Although the data below holds other lines too, output only those from the line with "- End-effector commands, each" up to and including the line with "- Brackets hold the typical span", exactly as they appear.

[[ Exercise materials open ]]

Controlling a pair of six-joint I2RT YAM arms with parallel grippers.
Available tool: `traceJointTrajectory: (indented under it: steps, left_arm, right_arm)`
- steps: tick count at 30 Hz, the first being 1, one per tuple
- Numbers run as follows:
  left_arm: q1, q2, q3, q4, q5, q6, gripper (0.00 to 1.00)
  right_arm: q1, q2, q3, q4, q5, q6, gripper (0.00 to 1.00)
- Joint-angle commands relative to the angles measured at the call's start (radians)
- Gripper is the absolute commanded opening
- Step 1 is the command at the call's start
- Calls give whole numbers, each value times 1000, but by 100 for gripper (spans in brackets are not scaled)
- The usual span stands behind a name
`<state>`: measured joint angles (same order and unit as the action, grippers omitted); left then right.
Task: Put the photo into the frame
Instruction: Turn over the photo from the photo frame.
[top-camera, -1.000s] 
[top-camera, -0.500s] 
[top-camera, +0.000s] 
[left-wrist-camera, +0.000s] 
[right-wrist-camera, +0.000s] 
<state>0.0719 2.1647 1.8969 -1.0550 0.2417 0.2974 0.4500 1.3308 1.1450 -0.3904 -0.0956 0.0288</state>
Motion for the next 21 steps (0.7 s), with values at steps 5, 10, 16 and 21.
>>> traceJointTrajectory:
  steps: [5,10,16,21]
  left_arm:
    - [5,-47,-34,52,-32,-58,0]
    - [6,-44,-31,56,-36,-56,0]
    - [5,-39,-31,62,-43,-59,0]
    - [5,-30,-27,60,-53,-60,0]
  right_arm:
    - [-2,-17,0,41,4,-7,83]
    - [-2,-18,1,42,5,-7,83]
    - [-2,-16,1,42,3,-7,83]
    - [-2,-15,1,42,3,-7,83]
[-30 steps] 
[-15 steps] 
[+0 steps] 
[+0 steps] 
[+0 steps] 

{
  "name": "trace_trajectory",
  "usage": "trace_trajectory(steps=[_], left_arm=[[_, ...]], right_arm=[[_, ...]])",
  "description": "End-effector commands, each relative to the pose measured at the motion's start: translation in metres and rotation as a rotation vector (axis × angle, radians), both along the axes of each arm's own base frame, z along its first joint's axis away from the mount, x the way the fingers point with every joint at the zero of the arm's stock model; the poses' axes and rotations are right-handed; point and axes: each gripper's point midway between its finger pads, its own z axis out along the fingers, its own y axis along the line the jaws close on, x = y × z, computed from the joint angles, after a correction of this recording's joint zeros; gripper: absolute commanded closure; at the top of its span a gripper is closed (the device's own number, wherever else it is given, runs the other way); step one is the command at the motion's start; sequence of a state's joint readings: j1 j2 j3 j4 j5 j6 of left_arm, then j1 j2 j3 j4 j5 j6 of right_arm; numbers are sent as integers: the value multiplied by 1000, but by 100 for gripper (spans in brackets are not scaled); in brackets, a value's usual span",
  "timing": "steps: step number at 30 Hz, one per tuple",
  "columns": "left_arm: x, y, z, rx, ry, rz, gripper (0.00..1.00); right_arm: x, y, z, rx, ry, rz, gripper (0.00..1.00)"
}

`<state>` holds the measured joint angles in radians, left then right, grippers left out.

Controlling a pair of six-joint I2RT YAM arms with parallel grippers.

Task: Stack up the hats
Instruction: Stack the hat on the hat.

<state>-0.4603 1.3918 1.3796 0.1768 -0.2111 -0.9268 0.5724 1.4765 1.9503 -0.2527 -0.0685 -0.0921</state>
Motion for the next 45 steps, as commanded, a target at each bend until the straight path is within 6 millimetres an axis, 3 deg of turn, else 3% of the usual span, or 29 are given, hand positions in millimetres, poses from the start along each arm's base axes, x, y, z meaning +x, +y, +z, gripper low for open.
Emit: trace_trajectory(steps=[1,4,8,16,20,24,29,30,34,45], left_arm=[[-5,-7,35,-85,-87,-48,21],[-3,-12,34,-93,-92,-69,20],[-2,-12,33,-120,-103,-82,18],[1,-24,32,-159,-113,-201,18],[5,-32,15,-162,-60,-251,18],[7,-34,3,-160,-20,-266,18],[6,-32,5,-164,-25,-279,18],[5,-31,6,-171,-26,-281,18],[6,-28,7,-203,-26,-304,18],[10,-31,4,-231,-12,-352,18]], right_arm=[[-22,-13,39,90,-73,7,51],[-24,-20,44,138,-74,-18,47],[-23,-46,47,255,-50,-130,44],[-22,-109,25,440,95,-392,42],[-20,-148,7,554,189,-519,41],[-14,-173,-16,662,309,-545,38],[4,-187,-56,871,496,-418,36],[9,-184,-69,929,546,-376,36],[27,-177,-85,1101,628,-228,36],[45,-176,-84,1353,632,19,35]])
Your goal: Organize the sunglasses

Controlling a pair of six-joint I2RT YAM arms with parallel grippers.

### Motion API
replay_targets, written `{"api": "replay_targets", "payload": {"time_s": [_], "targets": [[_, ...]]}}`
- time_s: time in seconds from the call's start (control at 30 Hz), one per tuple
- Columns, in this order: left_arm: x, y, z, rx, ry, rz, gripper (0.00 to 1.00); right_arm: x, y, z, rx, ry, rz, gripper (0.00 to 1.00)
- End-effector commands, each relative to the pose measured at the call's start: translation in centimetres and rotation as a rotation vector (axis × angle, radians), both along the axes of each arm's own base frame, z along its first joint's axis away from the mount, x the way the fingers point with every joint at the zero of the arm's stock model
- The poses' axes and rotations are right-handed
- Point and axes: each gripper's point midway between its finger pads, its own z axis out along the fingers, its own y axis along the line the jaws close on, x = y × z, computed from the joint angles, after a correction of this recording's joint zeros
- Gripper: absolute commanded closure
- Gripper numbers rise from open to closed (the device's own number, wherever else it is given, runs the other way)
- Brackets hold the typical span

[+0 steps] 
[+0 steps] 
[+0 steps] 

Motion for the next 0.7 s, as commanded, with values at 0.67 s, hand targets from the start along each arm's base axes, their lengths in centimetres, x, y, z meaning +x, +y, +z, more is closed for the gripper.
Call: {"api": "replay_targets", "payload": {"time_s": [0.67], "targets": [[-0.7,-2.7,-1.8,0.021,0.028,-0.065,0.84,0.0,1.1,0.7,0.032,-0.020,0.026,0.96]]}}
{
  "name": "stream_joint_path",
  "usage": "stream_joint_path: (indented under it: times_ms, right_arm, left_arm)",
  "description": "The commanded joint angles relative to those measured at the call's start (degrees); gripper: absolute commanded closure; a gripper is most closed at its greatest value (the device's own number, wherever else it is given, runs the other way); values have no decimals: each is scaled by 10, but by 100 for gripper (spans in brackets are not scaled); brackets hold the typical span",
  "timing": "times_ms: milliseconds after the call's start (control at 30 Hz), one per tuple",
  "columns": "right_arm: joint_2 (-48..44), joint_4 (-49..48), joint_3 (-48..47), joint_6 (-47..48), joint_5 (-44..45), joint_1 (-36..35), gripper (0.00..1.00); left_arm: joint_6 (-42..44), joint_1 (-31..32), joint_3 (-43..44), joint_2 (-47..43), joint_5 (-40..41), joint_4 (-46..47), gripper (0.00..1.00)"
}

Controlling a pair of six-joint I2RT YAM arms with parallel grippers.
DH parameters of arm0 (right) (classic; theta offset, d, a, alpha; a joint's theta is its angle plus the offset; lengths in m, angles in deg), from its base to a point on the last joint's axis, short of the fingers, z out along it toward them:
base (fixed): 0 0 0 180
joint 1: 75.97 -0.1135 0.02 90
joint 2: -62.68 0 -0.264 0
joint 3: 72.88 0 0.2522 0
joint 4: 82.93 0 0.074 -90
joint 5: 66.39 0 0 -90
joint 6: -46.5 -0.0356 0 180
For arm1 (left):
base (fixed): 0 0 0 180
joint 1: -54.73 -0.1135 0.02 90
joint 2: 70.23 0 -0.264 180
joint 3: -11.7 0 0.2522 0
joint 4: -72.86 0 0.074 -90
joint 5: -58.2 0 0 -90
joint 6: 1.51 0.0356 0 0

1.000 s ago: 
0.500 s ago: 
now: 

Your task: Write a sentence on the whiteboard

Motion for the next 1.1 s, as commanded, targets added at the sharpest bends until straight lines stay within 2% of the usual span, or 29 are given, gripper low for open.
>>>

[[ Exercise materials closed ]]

> **Answer space**:
- End-effector commands, each relative to the pose measured at the call's start: translation in centimetres and rotation as a rotation vector (axis × angle, radians), both along the axes of each arm's own base frame, z along its first joint's axis away from the mount, x the way the fingers point with every joint at the zero of the arm's stock model
- The poses' axes and rotations are right-handed
- Point and axes: each gripper's point midway between its finger pads, its own z axis out along the fingers, its own y axis along the line the jaws close on, x = y × z, computed from the joint angles, after a correction of this recording's joint zeros
- Gripper: absolute commanded closure
- Gripper numbers rise from open to closed (the device's own number, wherever else it is given, runs the other way)
- Brackets hold the typical span

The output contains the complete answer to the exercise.